Paper No. 101-12
Presentation Time: 9:00 AM-1:00 PM
CRUSTAL STRUCTURE AND MOHO TOPOGRAPHIC VARIATION OF BANGLADESH USING THE JOINT CCP (COMMON CONVERSION POINT) STACKING AND H-Κ ANALYSIS: AN APPROACH FROM RECEIVER FUNCTION TECHNIQUE
Variations of the crustal structure and moho topography beneath the Ganges-Brahmaputra delta has always been a point of interest to scientist because of the thick sediment cover above the basement complex. An attempt has been taken to improve the understanding of the crustal structure and moho topographic variation from the teleseismic events by employing the techniques of receiver function analysis. A large set of waveforms and traces of teleseismic earthquakes recorded between 2007-2020 from selective stations were retrieved using adequate pre-requisition processes.
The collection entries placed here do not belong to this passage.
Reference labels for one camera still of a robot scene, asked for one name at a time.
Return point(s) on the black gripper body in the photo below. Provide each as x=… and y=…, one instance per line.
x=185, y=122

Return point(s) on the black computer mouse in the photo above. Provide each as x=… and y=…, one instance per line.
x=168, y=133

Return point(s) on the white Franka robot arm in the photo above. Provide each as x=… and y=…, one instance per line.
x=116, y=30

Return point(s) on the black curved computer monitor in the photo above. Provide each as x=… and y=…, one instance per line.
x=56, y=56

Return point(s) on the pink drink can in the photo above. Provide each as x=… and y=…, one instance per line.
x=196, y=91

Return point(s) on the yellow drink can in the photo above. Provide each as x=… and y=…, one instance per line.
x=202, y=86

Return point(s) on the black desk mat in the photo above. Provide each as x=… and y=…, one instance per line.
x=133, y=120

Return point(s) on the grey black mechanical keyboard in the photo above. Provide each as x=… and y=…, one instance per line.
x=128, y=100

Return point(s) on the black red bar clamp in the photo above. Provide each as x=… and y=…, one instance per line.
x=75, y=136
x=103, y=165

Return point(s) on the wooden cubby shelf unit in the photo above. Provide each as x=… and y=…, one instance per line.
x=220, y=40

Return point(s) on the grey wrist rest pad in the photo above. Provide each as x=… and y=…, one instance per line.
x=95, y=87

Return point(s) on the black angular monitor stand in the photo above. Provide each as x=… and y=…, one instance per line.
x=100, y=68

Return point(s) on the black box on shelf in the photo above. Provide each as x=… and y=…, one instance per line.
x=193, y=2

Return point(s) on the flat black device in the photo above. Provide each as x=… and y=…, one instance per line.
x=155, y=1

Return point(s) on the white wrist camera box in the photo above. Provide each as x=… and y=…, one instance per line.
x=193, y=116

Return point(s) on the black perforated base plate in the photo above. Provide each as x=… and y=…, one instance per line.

An iterative time-domain deconvolution approach was used for source normalizing based on the method of Ligorría & Ammon (1999). Necessary corrections, filters, PRF to depth migration, and velocity model of Kennett et al. (1995) were used throughout the computation during the basic stacking, CCP stacking and H-κ stacking. From the limited interpolation point, the CCP imaging reveals that the Moho depth possibly ranged between 30-35 km for the maximum stations. However, the H-κ analysis specifically inferred the Moho depth, Vp/Vs, and Poisson’s ratio for each station separately where RF amplitude from the moveout and BAZ section, the Ps arrival time between ~4.0s-6.0s, and Moho depth at ~30-35 km was found for the majorities. The systematic variations in the Moho Ps arrival and reverberations (PpPs, PsPs + PpSs) are well aligned with the findings of Singh et al. (2016) where the shallower Moho has been proposed. Moho depth beneath Shillong Plateau (32.5 km) is in good alignment with the results of Singh et al. (2016) and Mitra et al., (2005). The MPUR station showed interesting results where both Singh et al. (2016) and Mitra et al. (2018) agreed but we found a relatively lesser value. We also deduced that the MANK station is a good agreement with Mitra et al. (2018). Overall, our derived results can be used for a comparable argument with the findings of Singh et al. (2016) and Mitra et al. (2005, 2008, 2018) together. The moveout and backazimuth image sections will be very pivotal for future crustal studies, tectonics, and regional basin analysis for future resource development and earthquake hazard assessment.